O mito de que mulheres indígenas foram ‘pegas no laço’ ilustra a violência histórica contra essas mulheres no Brasil. Mirna Kambeba Omágua Yetê Anaquiri, doutora em arte e cultura visual pela Universidade Federal do Sul da Bahia, explica que essa expressão reflete a colonização e os relacionamentos forçados com homens brancos.
Suelen Siqueira Julio, especialista em história do Brasil Colonial, destaca que o termo ‘mito’ se refere a narrativas que explicam origens, e que essa história se propagou principalmente nas regiões Sul e Sudeste. Ela observa que a trivialização desse mito não deve obscurecer a realidade brutal enfrentada por mulheres indígenas.
““É uma história que precisa ser contada com multiplicidade, precisa ser contada com crítica. Isso não é uma história da Disney, muitas mulheres foram, sim, pegas à força.””
O artigo publicado em 2025 na revista Science, intitulado ‘Admixture’s impact on Brazilian population evolution and health’, analisou 2,7 mil brasileiros e revelou que a linhagem paterna é predominantemente europeia (71%), enquanto a linhagem materna apresenta 42% de ancestralidade africana e 35% indígena. Esses dados corroboram a história de apropriação de mulheres negras e indígenas por homens brancos.
Apesar de a realidade de violência contra mulheres indígenas remeter ao passado, um levantamento da Gênero e Número aponta que os registros de violência contra essas mulheres aumentaram 258% entre 2014 e 2023, enquanto a média nacional foi de 207% entre todas as brasileiras. Os dados do Sistema de Informação de Agravos de Notificação (SINAN) mostram um aumento de 297% nos registros de violência sexual contra mulheres indígenas.
Mirna Anaquiri menciona o caso de duas mulheres Pataxó encontradas mortas em Porto Seguro, na Bahia, para enfatizar que a violência persiste. Ela defende que a sociedade brasileira deve se manifestar contra essa realidade e criar novas narrativas sobre mulheres indígenas.
““Se muitas foram pegas no laço, a gente tem desatado esse nó. Se essa história foi silenciada, eu vou erguer minha voz e vou criar outras narrativas além dessas de violências e de desgraça.””

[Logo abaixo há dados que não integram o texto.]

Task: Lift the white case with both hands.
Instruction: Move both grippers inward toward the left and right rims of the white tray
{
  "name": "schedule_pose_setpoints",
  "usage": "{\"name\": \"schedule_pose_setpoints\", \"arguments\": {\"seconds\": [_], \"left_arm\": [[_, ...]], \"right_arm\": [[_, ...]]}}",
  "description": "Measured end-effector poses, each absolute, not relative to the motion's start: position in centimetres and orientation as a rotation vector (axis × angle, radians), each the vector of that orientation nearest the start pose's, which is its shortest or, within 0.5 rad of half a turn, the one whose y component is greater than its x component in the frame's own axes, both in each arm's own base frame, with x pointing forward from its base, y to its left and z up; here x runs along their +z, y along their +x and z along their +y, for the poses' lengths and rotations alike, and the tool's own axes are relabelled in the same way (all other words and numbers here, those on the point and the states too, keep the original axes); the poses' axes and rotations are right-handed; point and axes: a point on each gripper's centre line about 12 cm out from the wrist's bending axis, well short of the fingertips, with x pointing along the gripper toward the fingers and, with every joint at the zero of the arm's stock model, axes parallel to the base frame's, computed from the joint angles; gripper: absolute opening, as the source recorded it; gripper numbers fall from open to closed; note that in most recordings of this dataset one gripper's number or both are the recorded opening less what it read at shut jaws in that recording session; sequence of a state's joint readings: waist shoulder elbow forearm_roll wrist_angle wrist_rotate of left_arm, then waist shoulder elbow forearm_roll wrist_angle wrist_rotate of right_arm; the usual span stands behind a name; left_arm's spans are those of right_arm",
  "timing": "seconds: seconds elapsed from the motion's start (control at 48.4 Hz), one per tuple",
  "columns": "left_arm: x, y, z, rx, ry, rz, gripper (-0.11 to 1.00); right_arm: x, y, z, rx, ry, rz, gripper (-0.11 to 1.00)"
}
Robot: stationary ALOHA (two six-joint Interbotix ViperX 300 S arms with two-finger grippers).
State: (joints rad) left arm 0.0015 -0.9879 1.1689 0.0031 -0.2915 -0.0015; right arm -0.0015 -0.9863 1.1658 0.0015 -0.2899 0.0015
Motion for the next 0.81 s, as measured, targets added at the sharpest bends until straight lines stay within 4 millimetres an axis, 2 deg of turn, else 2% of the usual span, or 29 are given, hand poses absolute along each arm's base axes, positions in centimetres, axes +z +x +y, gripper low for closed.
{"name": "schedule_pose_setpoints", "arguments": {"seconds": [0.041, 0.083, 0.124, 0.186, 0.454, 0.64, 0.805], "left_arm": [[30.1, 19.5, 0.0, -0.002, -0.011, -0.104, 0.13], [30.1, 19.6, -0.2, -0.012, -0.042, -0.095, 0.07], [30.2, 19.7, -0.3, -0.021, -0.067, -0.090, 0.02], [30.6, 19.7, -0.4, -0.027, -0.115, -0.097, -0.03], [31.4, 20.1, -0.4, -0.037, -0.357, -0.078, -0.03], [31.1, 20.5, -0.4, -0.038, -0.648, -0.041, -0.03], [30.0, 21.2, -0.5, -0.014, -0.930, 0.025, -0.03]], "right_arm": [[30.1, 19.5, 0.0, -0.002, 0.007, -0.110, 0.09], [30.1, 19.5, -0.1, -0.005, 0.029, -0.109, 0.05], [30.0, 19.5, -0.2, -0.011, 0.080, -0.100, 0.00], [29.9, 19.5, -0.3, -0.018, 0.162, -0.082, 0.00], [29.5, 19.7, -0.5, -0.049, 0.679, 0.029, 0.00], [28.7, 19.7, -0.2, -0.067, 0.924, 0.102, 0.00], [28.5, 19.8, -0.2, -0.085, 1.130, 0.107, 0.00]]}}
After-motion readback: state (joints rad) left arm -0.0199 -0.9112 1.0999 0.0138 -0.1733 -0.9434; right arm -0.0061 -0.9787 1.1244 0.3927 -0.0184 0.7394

Suelen Siqueira Julio também relaciona a violência contra mulheres indígenas à apropriação ilegal de terras demarcadas, destacando que as invasões de terra continuam a ocorrer e são acompanhadas de estupros. Além disso, ela observa que mulheres indígenas enfrentam vulnerabilidade social, tanto em contextos aldeados quanto em áreas urbanas, como favelas.